The MICHAEL and MICHAEL Plus projects were funded through the European Commission’s eTen programme, to establish a new service for the European cultural heritage.

The MICHAEL project was a partnership between France, Italy and the UK to deploy a cultural portal platform that was developed in France. MICHAEL Plus then extended the MICHAEL project to the Czech Republic, Finland, Germany, Greece, Hungary, Malta, the Netherlands, Poland, Portugal, Spain and Sweden. The two projects are closely aligned. The projects focus on the integration of national initiatives in digitisation of the cultural heritage and interoperability between national cultural portals to promote access to digital contents from museums, libraries and archives.

MICHAEL European portal

The projects have established this international online service, to allow users to search, browse and examine descriptions of resources held in institutions from across Europe. We hope that the technical standards and sustainability model that we have established for the project will mean that more countries will contribute their contents to the portal in future.

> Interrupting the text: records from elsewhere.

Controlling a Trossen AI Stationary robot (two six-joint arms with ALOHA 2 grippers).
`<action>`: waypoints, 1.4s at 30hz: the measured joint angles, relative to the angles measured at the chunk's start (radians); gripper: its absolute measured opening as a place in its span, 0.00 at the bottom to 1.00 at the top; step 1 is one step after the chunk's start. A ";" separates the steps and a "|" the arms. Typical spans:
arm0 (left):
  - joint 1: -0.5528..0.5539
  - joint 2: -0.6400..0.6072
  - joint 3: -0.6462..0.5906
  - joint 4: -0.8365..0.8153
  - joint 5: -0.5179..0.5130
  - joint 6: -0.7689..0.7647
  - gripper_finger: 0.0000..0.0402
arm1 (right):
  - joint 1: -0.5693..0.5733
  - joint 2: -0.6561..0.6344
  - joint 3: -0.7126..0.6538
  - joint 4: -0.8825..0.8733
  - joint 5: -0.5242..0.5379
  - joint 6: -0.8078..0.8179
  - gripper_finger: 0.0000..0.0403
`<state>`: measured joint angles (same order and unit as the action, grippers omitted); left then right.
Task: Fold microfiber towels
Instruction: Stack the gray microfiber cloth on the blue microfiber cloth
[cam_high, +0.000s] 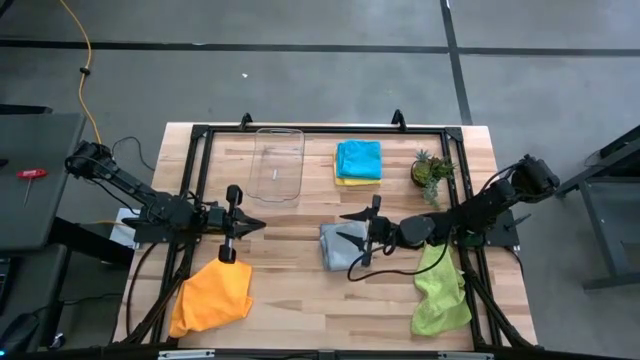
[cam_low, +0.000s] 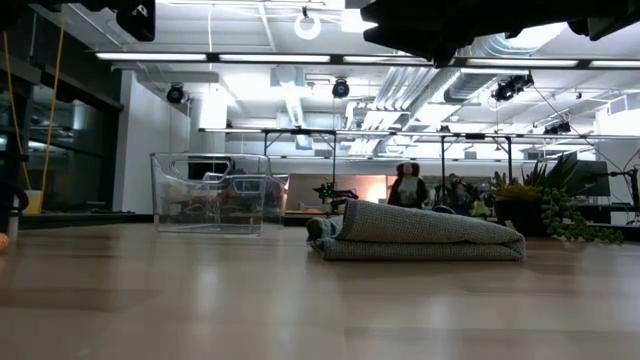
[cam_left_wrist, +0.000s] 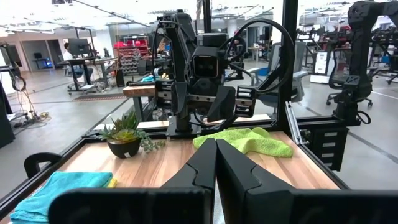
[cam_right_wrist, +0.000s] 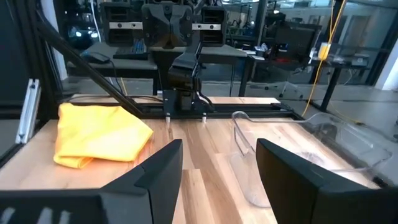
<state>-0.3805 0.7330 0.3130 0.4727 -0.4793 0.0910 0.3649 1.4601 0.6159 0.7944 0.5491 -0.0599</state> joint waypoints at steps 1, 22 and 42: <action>0.000 0.000 0.000 0.000 0.000 0.000 0.00 | 0.000 0.000 0.000 0.000 -0.001 0.025 0.49; 0.000 0.000 0.001 -0.004 0.001 0.000 0.00 | 0.044 0.135 0.447 -1.519 -0.058 1.257 0.49; 0.000 0.000 0.001 -0.006 0.002 -0.008 0.00 | -0.015 0.356 0.435 -1.463 -0.224 1.365 0.49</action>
<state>-0.3801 0.7330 0.3138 0.4671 -0.4778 0.0830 0.3502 1.8165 1.0512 -0.6690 0.3255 1.3049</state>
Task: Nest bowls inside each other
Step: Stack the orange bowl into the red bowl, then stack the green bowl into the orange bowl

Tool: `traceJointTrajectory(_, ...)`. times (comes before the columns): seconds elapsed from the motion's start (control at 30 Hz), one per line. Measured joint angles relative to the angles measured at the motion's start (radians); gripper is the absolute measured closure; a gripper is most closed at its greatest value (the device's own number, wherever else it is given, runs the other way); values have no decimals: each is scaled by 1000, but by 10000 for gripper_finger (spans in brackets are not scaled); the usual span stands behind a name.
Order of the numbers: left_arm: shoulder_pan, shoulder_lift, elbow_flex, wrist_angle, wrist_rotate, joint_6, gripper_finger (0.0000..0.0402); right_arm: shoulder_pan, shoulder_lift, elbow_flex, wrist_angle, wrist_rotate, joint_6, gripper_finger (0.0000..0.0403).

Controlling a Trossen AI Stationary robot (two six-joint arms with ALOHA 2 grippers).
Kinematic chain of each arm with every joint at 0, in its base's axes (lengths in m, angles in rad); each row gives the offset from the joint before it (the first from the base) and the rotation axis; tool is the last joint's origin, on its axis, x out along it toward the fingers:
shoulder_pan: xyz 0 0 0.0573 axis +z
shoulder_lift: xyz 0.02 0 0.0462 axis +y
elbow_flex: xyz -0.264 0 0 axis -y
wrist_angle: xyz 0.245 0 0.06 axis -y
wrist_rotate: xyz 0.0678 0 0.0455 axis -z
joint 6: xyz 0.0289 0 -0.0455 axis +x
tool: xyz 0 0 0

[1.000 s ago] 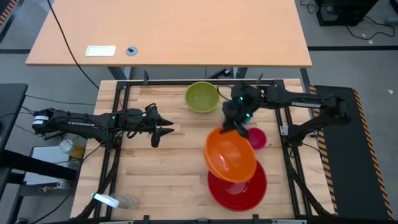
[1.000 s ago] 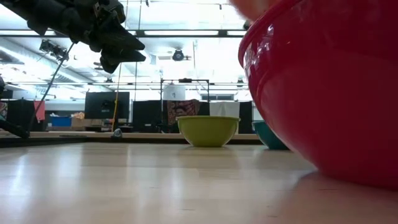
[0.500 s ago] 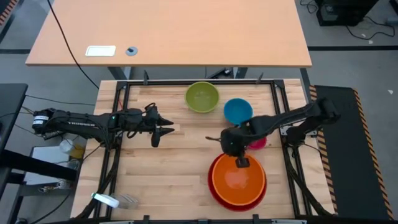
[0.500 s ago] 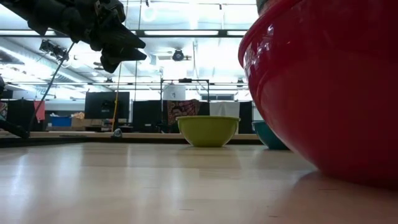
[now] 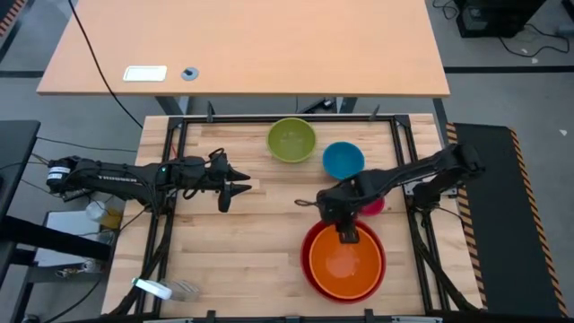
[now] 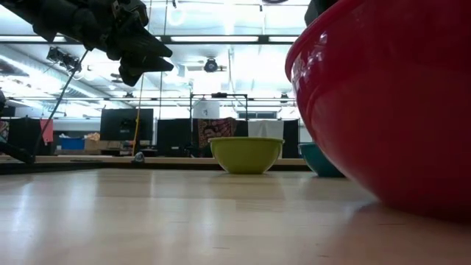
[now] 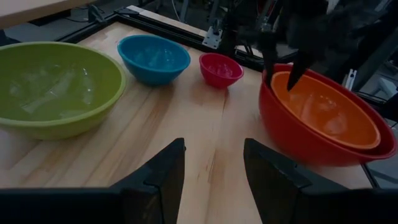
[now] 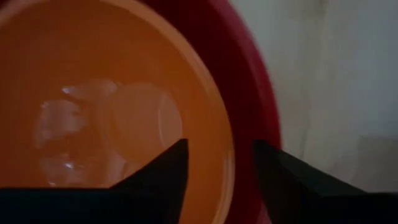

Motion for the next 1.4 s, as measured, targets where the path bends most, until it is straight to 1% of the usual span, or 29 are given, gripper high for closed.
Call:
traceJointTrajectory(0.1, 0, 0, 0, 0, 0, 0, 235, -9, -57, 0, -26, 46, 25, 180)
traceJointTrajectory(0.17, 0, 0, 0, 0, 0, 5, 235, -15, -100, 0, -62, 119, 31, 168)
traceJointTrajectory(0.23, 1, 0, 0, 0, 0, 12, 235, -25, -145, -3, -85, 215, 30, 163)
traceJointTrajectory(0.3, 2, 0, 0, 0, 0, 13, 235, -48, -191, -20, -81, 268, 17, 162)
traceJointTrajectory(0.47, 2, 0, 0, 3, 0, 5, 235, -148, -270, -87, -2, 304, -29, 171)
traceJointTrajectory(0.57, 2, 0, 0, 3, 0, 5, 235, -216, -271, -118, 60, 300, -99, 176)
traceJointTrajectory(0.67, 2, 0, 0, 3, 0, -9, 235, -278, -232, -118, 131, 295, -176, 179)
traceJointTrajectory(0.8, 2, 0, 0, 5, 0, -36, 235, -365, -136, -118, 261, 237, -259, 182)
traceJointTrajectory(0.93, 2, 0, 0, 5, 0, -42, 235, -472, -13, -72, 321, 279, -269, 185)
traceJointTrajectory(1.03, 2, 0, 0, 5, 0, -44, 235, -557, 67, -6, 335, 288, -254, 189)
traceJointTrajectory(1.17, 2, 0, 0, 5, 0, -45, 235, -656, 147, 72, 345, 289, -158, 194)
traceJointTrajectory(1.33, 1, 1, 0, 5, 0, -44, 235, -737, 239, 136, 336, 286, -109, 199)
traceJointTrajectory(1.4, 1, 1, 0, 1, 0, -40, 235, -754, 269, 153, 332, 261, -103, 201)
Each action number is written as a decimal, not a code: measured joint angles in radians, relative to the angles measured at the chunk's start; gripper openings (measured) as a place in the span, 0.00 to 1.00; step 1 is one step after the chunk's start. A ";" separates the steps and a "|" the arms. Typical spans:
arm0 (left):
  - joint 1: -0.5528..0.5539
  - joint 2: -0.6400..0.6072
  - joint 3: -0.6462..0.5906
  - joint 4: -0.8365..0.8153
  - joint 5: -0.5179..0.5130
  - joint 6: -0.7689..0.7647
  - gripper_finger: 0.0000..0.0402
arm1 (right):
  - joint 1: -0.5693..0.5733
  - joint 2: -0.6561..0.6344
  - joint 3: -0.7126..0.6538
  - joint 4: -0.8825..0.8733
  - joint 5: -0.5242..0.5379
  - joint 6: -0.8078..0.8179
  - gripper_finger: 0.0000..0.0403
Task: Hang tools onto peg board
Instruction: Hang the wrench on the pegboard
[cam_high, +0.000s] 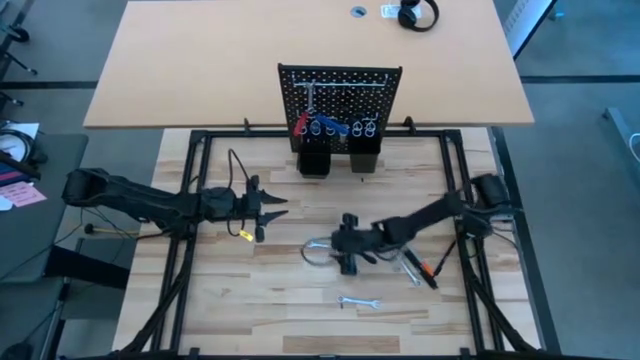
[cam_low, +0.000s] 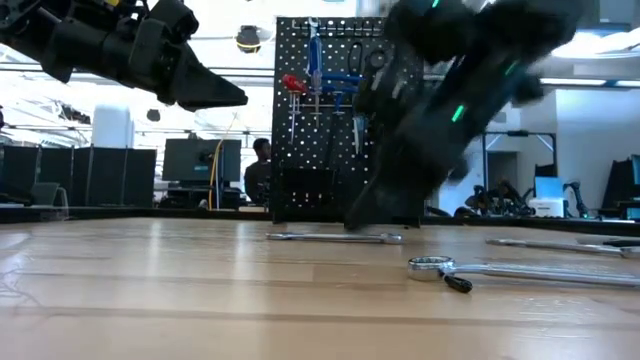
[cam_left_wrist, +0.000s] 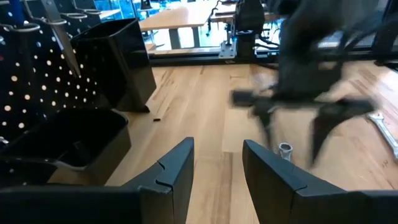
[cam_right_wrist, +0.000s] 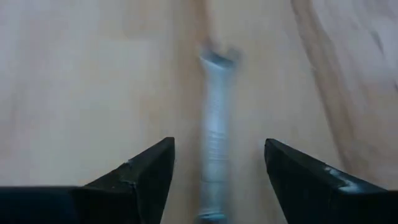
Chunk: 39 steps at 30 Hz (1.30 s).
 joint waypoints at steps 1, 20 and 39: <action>0.000 0.000 0.000 0.001 0.000 0.000 0.32 | -0.019 0.024 -0.001 0.018 -0.010 0.008 0.64; -0.002 0.000 0.000 -0.008 -0.004 -0.010 0.32 | 0.004 0.061 0.003 -0.053 0.024 0.036 0.08; -0.069 0.040 0.000 0.071 0.110 0.014 0.32 | 0.024 -0.144 -0.434 1.008 0.157 -0.009 0.00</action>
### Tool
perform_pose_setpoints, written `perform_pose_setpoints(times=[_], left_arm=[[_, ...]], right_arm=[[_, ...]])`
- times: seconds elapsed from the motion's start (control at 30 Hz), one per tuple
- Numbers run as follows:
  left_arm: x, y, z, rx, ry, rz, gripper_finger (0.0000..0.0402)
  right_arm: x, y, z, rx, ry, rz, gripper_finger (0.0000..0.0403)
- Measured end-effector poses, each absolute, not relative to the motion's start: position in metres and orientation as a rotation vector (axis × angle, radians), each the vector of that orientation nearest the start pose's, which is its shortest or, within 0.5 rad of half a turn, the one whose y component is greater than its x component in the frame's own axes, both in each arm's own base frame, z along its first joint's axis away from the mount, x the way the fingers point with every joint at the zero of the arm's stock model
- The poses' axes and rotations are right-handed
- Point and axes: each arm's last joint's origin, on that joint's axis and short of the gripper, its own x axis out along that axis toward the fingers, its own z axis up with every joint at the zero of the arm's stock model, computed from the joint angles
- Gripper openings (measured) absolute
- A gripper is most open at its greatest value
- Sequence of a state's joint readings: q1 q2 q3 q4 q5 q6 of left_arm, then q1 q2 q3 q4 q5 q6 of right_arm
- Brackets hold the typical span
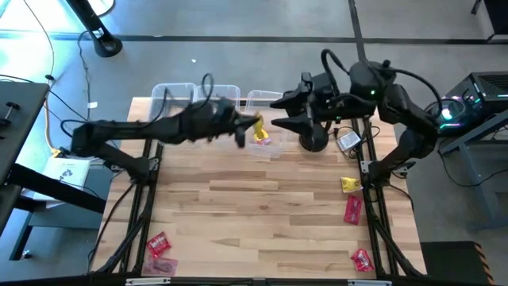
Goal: Sort candy
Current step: Put the yellow candy wrapper into the right transparent bin, then put the red candy wrapper into the middle transparent bin
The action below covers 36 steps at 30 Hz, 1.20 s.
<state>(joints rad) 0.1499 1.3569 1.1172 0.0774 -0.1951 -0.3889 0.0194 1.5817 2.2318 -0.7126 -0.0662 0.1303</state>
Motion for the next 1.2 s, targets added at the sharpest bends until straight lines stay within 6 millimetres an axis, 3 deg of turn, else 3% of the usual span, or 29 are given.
perform_pose_setpoints(times=[0.17, 0.33, 0.53, 0.73, 0.83, 0.93, 1.1, 1.2], left_arm=[[0.325, 0.094, 0.306, -0.376, 0.235, 0.413, 0.0001], [0.342, 0.109, 0.282, -0.303, 0.278, 0.398, 0.0033], [0.34, 0.109, 0.283, -0.3, 0.282, 0.375, 0.0126], [0.314, 0.1, 0.312, -0.296, 0.285, 0.358, 0.0205], [0.29, 0.082, 0.331, -0.4, 0.328, 0.231, 0.0224], [0.258, 0.049, 0.344, -0.457, 0.454, 0.073, 0.0228], [0.208, -0.022, 0.334, -0.444, 0.822, 0.058, 0.0221], [0.19, -0.062, 0.324, -0.451, 0.993, 0.052, 0.0219]], right_arm=[[0.277, 0.019, 0.557, 0.127, 0.074, 0.054, 0.0209], [0.277, 0.026, 0.556, 0.113, 0.075, 0.043, 0.0209], [0.277, 0.03, 0.556, 0.112, 0.08, 0.049, 0.0209], [0.276, 0.03, 0.551, 0.093, 0.125, 0.047, 0.0209], [0.276, 0.03, 0.549, 0.091, 0.153, 0.045, 0.0209], [0.276, 0.03, 0.545, 0.087, 0.187, 0.044, 0.0209], [0.275, 0.028, 0.541, 0.083, 0.237, 0.035, 0.0209], [0.274, 0.025, 0.538, 0.082, 0.263, 0.023, 0.0209]])
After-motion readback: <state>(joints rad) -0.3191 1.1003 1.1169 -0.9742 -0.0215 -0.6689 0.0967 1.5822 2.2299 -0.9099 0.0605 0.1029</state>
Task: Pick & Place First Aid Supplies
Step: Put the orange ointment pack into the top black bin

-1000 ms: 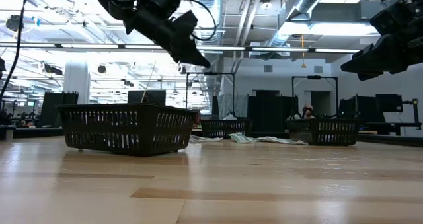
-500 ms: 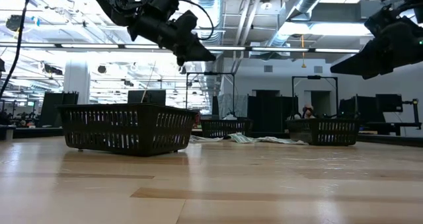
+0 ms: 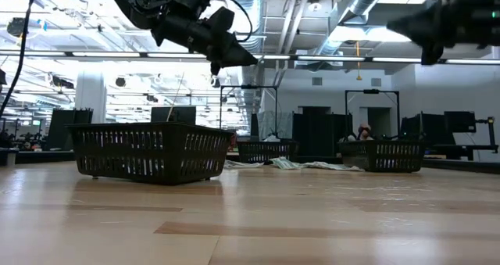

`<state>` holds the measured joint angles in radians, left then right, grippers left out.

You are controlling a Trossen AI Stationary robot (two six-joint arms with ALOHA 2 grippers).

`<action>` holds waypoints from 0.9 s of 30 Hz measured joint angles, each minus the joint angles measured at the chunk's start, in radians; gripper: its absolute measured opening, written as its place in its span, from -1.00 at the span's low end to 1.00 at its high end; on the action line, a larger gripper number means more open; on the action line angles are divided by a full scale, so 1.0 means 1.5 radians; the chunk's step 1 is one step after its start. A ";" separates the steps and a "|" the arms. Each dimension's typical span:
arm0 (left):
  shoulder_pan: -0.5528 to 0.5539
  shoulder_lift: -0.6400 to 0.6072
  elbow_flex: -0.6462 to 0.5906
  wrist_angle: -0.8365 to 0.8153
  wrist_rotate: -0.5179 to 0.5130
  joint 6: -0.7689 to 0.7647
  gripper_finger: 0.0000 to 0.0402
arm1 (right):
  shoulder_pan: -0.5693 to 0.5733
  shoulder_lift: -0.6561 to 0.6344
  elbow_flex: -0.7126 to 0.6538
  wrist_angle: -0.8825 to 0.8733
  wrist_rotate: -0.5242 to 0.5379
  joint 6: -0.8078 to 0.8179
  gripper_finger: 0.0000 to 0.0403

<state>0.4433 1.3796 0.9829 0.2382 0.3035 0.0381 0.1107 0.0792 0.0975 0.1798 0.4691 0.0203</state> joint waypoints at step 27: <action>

The MICHAEL database is based on national inventories of digital resources that have been created by the project partners. Each national inventory includes descriptions of digital collections and the websites, CD-ROMS and other products and services that have been created by museums, libraries and archives. The descriptions are written especially for MICHAEL by people working in, or on behalf of, the cultural institutions themselves. Details are harvested directly from the national inventories to become part of the MICHAEL database for the European services.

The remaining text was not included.